Over the months, extra sufferers have moved into the Retno. Right now, it’s a momentary residence to 33 grownup and 14 youngster sufferers, and 37 members of the family. Seven sufferers on the lodge have died of their sicknesses for the reason that battle began. Because the others proceed to struggle their well being battles, their members of the family have been killed, and their properties and former lives destroyed.
On a November afternoon, Shadia was sitting on a light-weight gray sofa within the nook of the lodge foyer the place many visitors collect. “What the battle has achieved to my household, to my residence, to my Gaza, kills me extra each day than the most cancers ever will,” she stated, sighing.

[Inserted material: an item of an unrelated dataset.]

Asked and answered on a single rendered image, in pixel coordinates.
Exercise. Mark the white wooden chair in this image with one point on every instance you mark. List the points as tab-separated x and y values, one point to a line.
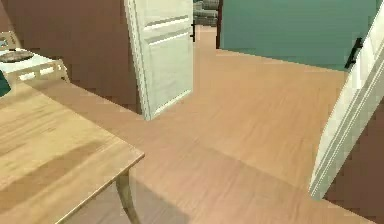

As frail residents emerged from the elevate, they greeted each other earlier than heading to the hospital in shared taxis. A shuttle bus would convey them again later within the day.
Karam – his hair coiffed and beard well-groomed – sat beside his mom along with his fingers gently clasped in his lap. Close by, Ahmed, wearing a blue sweater and inexperienced button-down shirt, slouched in his chair, whereas Maha smiled warmly at fellow residents as they handed by. Different visitors stopped to ask the entrance desk attendant, a girl in her 30s, for recent towels or to grouse in regards to the noise coming from their neighbour’s room at evening.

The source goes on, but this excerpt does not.